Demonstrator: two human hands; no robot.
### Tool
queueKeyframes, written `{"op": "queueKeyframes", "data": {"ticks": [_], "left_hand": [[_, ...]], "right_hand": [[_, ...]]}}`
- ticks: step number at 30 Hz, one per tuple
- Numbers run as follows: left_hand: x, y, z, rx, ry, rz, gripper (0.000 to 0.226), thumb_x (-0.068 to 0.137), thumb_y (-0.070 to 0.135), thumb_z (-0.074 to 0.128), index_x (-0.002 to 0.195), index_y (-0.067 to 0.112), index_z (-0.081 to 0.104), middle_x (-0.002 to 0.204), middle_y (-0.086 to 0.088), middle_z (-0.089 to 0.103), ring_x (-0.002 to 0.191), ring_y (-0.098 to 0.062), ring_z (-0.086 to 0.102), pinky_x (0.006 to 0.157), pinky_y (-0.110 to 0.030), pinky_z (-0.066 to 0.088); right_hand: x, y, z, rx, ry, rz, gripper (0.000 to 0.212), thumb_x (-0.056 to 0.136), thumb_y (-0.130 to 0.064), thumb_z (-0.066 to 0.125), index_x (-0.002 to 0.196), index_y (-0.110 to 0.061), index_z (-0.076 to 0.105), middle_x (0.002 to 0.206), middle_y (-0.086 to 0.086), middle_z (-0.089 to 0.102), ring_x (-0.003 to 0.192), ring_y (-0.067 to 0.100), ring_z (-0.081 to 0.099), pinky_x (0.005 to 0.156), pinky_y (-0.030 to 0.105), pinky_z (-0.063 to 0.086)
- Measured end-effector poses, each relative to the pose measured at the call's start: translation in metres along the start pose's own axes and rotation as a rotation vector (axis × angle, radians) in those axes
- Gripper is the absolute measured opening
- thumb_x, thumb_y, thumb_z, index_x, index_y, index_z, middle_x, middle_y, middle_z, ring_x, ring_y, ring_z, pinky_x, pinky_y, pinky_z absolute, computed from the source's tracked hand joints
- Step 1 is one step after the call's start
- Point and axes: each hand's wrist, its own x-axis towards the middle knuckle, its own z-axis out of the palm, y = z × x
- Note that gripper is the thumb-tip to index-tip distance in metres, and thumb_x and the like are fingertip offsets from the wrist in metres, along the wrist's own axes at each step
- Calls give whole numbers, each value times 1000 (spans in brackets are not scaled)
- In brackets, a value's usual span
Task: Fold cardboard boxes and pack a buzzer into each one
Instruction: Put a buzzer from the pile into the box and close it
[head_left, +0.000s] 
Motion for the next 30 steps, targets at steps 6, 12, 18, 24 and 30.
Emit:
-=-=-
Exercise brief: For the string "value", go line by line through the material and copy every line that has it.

Written answer:
- Calls give whole numbers, each value times 1000 (spans in brackets are not scaled)
- In brackets, a value's usual span

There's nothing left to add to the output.